*** Material for this exercise ***

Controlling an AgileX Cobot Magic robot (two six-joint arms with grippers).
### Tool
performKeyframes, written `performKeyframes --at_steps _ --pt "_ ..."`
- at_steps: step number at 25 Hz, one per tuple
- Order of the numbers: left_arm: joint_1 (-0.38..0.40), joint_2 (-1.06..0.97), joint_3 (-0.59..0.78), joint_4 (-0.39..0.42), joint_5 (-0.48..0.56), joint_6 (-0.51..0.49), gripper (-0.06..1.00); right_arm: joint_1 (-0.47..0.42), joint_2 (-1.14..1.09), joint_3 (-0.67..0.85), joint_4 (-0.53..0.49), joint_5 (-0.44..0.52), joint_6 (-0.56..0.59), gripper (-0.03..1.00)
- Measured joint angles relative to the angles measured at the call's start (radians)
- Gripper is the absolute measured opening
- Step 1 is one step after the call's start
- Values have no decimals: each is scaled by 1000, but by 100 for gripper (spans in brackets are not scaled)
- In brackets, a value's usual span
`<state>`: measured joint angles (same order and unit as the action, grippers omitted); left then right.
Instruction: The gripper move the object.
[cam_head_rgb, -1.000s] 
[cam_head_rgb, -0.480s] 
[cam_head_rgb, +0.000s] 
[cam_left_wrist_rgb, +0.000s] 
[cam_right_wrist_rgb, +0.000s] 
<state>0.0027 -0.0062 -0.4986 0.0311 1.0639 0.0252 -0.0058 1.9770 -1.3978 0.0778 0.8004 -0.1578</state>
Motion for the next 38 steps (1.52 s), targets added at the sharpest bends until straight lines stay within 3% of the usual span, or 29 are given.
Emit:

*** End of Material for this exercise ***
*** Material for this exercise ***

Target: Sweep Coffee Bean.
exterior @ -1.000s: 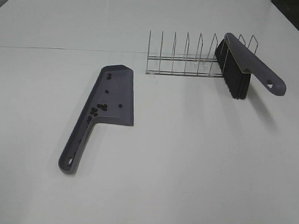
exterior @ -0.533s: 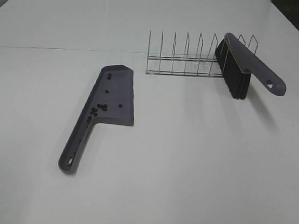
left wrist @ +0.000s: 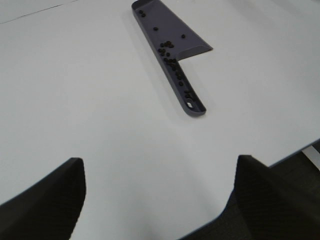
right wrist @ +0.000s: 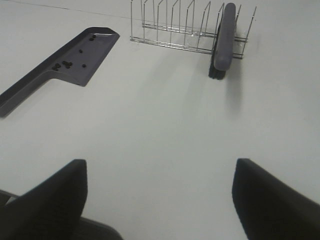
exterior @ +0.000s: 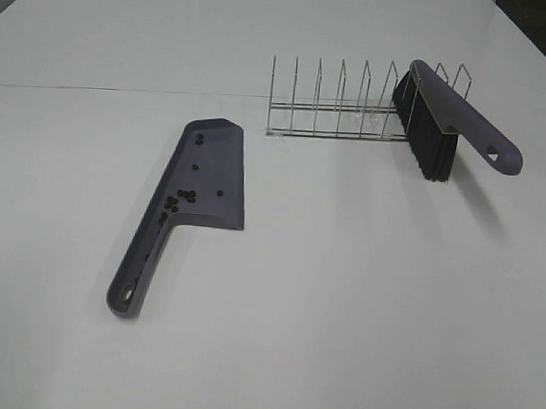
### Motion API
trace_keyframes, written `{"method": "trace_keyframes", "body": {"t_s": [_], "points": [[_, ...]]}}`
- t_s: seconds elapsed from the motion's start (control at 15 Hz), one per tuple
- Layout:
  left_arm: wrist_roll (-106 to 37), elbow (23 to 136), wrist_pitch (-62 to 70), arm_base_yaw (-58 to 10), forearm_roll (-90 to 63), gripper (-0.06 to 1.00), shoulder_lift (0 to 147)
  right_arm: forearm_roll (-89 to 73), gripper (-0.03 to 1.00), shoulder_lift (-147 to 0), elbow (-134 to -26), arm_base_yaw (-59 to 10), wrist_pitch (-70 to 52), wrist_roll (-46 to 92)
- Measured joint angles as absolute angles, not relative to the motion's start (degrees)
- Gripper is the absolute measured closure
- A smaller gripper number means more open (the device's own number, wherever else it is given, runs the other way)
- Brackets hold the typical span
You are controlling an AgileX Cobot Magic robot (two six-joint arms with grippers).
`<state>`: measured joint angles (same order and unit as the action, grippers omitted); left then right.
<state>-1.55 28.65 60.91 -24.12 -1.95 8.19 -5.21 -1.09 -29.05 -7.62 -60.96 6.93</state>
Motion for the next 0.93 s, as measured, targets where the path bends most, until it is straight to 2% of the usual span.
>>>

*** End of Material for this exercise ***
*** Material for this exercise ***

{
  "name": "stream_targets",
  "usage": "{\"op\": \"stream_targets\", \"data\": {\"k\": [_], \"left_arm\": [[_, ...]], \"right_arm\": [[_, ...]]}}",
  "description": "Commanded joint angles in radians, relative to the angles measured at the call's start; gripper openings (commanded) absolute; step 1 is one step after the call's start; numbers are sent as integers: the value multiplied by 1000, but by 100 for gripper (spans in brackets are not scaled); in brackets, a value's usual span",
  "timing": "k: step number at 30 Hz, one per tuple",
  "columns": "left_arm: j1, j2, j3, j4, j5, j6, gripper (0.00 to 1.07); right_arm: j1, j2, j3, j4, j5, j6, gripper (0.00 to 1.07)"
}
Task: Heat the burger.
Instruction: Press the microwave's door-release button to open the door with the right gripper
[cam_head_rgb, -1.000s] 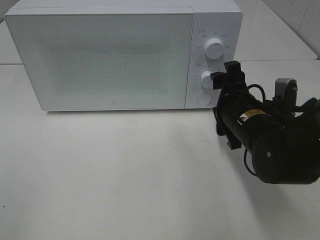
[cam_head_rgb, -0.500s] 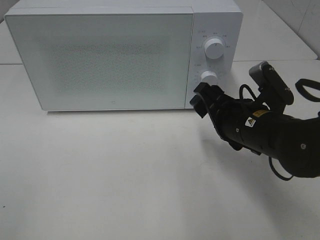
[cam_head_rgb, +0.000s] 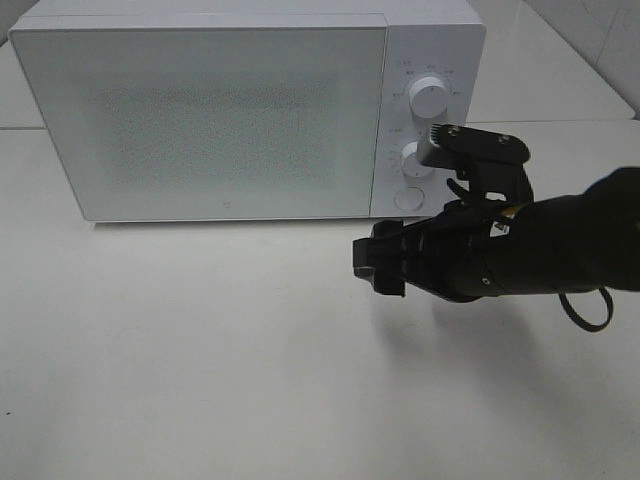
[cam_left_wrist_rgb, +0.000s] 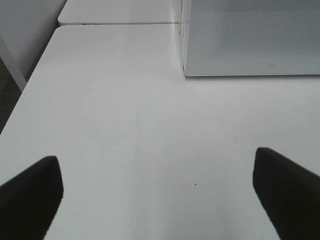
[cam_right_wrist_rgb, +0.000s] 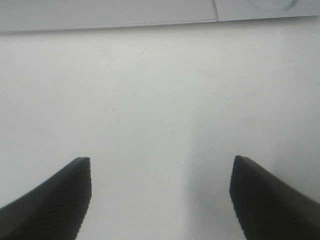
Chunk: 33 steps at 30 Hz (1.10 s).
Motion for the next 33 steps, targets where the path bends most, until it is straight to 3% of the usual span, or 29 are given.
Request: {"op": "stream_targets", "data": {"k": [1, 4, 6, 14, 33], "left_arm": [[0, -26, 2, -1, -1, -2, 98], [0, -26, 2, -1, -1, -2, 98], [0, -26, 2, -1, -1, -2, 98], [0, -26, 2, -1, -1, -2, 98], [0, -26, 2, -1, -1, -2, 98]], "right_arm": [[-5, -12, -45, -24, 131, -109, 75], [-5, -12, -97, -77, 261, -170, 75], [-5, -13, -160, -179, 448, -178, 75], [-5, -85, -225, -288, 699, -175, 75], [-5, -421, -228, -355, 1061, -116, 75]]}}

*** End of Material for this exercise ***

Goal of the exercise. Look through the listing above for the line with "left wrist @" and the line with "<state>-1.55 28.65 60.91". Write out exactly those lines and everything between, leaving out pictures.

Exercise response.
left wrist @ +0.000s: 
right wrist @ +0.000s: 
exterior @ +0.000s: 
### Motion API
trace_keyframes, written `{"method": "trace_keyframes", "body": {"t_s": [_], "points": [[_, ...]]}}`
- t_s: seconds elapsed from the motion's start (control at 15 Hz), one per tuple
- Layout:
  left_arm: wrist_roll (-106 to 37), elbow (23 to 136), wrist_pitch (-62 to 70), arm_base_yaw (-58 to 10), forearm_roll (-90 to 63), gripper (-0.06 to 1.00), shoulder_lift (0 to 147)
  right_arm: forearm_roll (-89 to 73), gripper (-0.03 to 1.00), shoulder_lift (-147 to 0), elbow (-134 to -26), arm_base_yaw (-59 to 10), wrist_pitch (-70 to 52), wrist_roll (-46 to 92)
- Measured joint angles as absolute angles, not relative to the motion's start (degrees)
- Gripper is the absolute measured closure
- A smaller gripper number means more open (the device's own number, wherever else it is given, runs the other way)
- Brackets hold the typical span
You are controlling an AgileX Cobot Magic robot (two six-joint arms with grippers).
`<state>`: measured joint angles (same order and unit as the action, grippers omitted); left then right.
<state>-1.55 28.65 60.91 -24.12 -1.95 8.19 -5.21 -1.09 -29.05 -7.62 -60.96 6.93</state>

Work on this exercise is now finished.